Problem
In the copy, every record below must appear exactly as given, and no picture may appear.

Records provided Block Start

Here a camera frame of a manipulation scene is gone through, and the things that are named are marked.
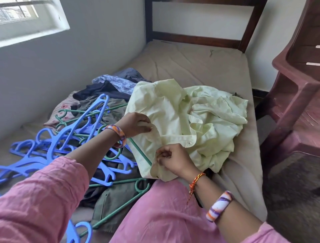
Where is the person's right hand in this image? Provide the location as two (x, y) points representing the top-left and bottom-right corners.
(155, 143), (200, 182)

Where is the green plastic hanger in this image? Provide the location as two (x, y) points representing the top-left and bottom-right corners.
(128, 137), (153, 167)

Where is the person's left forearm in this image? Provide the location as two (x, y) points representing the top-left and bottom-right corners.
(65, 128), (123, 178)

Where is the white framed window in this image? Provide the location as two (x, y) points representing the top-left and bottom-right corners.
(0, 0), (71, 48)

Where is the person's left hand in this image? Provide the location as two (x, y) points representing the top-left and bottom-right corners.
(114, 111), (155, 139)

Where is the blue floral patterned garment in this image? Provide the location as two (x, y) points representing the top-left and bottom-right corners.
(91, 74), (138, 96)

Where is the light yellow shirt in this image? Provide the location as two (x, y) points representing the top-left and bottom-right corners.
(124, 78), (249, 182)

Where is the maroon plastic chair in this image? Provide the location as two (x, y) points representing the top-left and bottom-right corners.
(255, 0), (320, 166)

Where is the person's right forearm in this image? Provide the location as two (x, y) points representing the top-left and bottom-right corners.
(187, 173), (263, 243)

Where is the dark wooden bed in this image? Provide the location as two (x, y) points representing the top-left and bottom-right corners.
(0, 0), (268, 243)

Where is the blue striped shirt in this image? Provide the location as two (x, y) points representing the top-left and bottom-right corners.
(112, 67), (151, 84)

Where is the striped orange purple bangle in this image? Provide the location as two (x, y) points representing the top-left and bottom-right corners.
(104, 125), (128, 149)

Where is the pile of blue hangers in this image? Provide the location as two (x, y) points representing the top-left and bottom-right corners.
(0, 93), (138, 243)

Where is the pink floral striped garment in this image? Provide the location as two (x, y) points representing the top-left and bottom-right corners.
(43, 96), (83, 130)

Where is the striped white purple bangle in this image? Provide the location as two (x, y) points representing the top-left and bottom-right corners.
(205, 190), (235, 223)

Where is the olive green button shirt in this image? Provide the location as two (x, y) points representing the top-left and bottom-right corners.
(80, 97), (151, 233)

Records provided Block End

Problem solution
Here a camera frame of a manipulation scene is gone through, and the things that are named are marked.
Where is the person's right hand in this image? Provide the location as two (x, y) points representing the top-left and bottom-right corners.
(155, 143), (200, 182)

Where is the green plastic hanger in this image? Provide the location as two (x, y) points representing the top-left and bottom-right corners.
(128, 137), (153, 167)

Where is the person's left forearm in this image? Provide the location as two (x, y) points representing the top-left and bottom-right corners.
(65, 128), (123, 178)

Where is the white framed window in this image? Provide the location as two (x, y) points representing the top-left and bottom-right corners.
(0, 0), (71, 48)

Where is the person's left hand in this image? Provide the location as two (x, y) points representing the top-left and bottom-right corners.
(114, 111), (155, 139)

Where is the blue floral patterned garment in this image? Provide the location as two (x, y) points representing the top-left and bottom-right corners.
(91, 74), (138, 96)

Where is the light yellow shirt in this image? Provide the location as two (x, y) points representing the top-left and bottom-right corners.
(124, 78), (249, 182)

Where is the maroon plastic chair in this image? Provide the location as two (x, y) points representing the top-left and bottom-right corners.
(255, 0), (320, 166)

Where is the person's right forearm in this image? Provide the location as two (x, y) points representing the top-left and bottom-right corners.
(187, 173), (263, 243)

Where is the dark wooden bed in this image? Provide the location as two (x, y) points representing the top-left and bottom-right corners.
(0, 0), (268, 243)

Where is the blue striped shirt in this image? Provide the location as two (x, y) points representing the top-left and bottom-right corners.
(112, 67), (151, 84)

Where is the striped orange purple bangle in this image? Provide the location as two (x, y) points representing the top-left and bottom-right corners.
(104, 125), (128, 149)

Where is the pile of blue hangers in this image? Provide the location as two (x, y) points representing the top-left and bottom-right corners.
(0, 93), (138, 243)

Where is the pink floral striped garment in this image? Provide the location as two (x, y) points representing the top-left and bottom-right corners.
(43, 96), (83, 130)

Where is the striped white purple bangle in this image? Provide the location as two (x, y) points representing the top-left and bottom-right corners.
(205, 190), (235, 223)

Where is the olive green button shirt in this image? Provide the location as two (x, y) points representing the top-left and bottom-right corners.
(80, 97), (151, 233)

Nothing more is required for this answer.